#### [Exercise details]
The records that follow are to be transcribed exactly.

Records excerpted from a collection
····················

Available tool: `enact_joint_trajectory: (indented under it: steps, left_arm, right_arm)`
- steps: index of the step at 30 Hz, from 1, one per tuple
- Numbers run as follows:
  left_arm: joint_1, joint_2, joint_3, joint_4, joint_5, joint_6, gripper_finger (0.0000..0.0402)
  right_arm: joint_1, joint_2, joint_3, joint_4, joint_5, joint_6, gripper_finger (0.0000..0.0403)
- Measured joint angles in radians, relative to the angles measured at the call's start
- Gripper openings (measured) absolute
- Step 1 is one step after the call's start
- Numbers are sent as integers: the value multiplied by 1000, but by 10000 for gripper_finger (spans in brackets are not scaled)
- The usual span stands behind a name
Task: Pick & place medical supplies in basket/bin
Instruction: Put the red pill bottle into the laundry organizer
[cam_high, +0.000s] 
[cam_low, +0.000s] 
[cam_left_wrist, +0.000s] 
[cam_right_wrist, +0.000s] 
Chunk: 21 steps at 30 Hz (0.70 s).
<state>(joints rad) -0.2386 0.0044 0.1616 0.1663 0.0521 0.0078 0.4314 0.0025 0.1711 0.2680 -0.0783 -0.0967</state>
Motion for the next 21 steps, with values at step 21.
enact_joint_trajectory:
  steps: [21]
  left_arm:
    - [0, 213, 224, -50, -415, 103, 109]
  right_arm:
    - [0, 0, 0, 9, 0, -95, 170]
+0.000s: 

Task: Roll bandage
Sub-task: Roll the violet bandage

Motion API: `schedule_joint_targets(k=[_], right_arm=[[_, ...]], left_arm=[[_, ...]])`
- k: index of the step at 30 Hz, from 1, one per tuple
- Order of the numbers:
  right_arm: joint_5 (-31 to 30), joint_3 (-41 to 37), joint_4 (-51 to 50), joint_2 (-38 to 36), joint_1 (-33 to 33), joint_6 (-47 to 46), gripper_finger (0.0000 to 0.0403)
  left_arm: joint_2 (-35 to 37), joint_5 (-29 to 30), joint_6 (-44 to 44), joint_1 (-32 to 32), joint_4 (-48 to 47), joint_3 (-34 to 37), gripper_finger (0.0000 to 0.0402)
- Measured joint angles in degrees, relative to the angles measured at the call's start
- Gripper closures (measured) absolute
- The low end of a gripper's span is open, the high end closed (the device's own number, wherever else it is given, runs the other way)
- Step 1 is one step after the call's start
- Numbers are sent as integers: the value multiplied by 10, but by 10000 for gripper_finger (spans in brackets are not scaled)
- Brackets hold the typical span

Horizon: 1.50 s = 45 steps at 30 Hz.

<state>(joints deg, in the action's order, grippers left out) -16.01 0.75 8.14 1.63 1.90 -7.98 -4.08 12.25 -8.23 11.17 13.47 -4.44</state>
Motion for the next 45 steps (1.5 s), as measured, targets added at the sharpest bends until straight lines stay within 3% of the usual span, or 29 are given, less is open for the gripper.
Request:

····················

#### [Task response]
Available tool: `enact_joint_trajectory: (indented under it: steps, left_arm, right_arm)`
- steps: index of the step at 30 Hz, from 1, one per tuple
- Numbers run as follows:
  left_arm: joint_1, joint_2, joint_3, joint_4, joint_5, joint_6, gripper_finger (0.0000..0.0402)
  right_arm: joint_1, joint_2, joint_3, joint_4, joint_5, joint_6, gripper_finger (0.0000..0.0403)
- Measured joint angles in radians, relative to the angles measured at the call's start
- Gripper openings (measured) absolute
- Step 1 is one step after the call's start
- Numbers are sent as integers: the value multiplied by 1000, but by 10000 for gripper_finger (spans in brackets are not scaled)
- The usual span stands behind a name
Task: Pick & place medical supplies in basket/bin
Instruction: Put the red pill bottle into the laundry organizer
[cam_high, +0.000s] 
[cam_low, +0.000s] 
[cam_left_wrist, +0.000s] 
[cam_right_wrist, +0.000s] 
Chunk: 21 steps at 30 Hz (0.70 s).
<state>(joints rad) -0.2386 0.0044 0.1616 0.1663 0.0521 0.0078 0.4314 0.0025 0.1711 0.2680 -0.0783 -0.0967</state>
Motion for the next 21 steps, with values at step 21.
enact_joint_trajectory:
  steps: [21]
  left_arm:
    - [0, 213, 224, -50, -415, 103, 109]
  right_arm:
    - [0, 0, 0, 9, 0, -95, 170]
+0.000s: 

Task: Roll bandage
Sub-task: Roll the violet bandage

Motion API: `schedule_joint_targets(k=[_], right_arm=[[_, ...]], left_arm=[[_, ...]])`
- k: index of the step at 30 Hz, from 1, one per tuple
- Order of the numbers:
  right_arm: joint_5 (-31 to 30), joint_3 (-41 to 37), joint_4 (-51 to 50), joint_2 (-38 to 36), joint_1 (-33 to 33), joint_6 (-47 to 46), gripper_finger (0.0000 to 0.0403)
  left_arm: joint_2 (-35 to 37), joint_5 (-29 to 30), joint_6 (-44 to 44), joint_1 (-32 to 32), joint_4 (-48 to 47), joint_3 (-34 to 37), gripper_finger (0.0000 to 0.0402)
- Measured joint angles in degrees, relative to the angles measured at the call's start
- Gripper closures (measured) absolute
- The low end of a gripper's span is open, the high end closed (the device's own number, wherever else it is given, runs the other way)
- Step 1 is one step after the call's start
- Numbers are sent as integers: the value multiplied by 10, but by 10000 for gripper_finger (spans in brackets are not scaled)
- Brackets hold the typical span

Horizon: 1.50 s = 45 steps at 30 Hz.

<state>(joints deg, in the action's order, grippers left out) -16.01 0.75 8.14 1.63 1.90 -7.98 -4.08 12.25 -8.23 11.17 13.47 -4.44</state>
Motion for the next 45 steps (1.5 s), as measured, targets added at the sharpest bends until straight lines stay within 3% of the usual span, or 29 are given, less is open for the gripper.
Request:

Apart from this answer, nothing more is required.